Retour critique sur le modèle de Kurul et Podowski

       Rappelons que l'objectif de cette étude était de tester la validité du modèle de Kurul et Podowski sous pression atmosphérique. Nos simulations tendent à montrer que ce modèle peut donner des résultats corrects lorsqu'il est utilisé dans sa forme originale (méthode itérative), mais seulement dans certaines plages de conditions expérimentales : nombre de Reynolds inférieurs à 100 000, flux pariétaux supérieurs à 1MW/m².

      La corrélation de Rohsenow semble permettre d'améliorer les performances du modèle de Kurul et Podowski, mais le manque de données expérimentales ne nous a pas permis de conclure sur quelle plage de conditions cette amélioration reste visible.

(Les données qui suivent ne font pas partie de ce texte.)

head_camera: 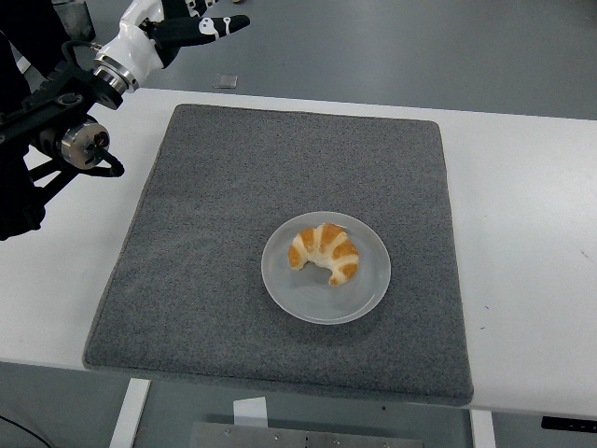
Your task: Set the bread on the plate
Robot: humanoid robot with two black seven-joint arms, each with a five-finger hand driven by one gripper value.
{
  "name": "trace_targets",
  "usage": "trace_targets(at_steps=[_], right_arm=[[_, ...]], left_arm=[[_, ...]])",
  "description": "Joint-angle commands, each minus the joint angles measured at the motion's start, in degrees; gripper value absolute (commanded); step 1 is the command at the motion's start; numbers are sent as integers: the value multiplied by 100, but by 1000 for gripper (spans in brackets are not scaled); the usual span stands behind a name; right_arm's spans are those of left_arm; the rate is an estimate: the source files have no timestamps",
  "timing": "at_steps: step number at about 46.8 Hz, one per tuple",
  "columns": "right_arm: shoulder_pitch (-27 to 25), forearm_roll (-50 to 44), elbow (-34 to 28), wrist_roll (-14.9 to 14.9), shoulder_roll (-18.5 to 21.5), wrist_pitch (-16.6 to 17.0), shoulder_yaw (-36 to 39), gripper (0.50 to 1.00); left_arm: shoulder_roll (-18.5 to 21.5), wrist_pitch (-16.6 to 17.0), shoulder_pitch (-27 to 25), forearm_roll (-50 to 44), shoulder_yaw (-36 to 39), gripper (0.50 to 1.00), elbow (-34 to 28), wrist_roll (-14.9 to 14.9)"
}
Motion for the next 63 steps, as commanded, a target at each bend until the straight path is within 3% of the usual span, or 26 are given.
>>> trace_targets(at_steps=[1,12,30,63], right_arm=[[0,0,7,4,0,3,0,952],[0,0,7,-5,0,-6,9,952],[0,0,-1,-5,0,3,9,952],[0,-8,7,4,0,12,0,952]], left_arm=[[-1,-182,-17,-278,4,990,149,2],[-19,-437,-17,-1104,13,990,501,397],[-80,-587,237,-1342,48,990,651,635],[-107,-613,413,-1334,13,994,659,582]])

      L'utilisation des corrélations de Basu ne nous a pas permis d'améliorer les résultats précédents. En effet les considérations physiques qui ont permis à Basu d'un côté et Kurul et Podowski de l'autre n'étaient pas les mêmes. Les données de Basu ont quand même montré que les paramètres physiques utilisés par Kurul et Podowski (densité de site de nucléation et fréquence de décollage) donnaient parfois des valeurs suspectes. Par manque de données nous n'avons pas pu vérifier si le même problème subsistait lors des comparaison aux données d'Ünal ou de Situ.

      Si nous avions l'opportunité de poursuivre ce projet, nous chercherions une base de données plus complète, avec des chiffres expérimentaux pour tous les paramètres, ainsi que pour les trois flux. Nous chercherions alors à vérifier dans quel cadre la corrélation de Rohsenow permet d'améliorer les résultats du modèle de Kurul et Podowski. De plus, certains autre modèles prédictifs existent et méritent d'être testés, tels que ceux de Liu et Winterton, et de Chen, qui sont des modèles à deux flux.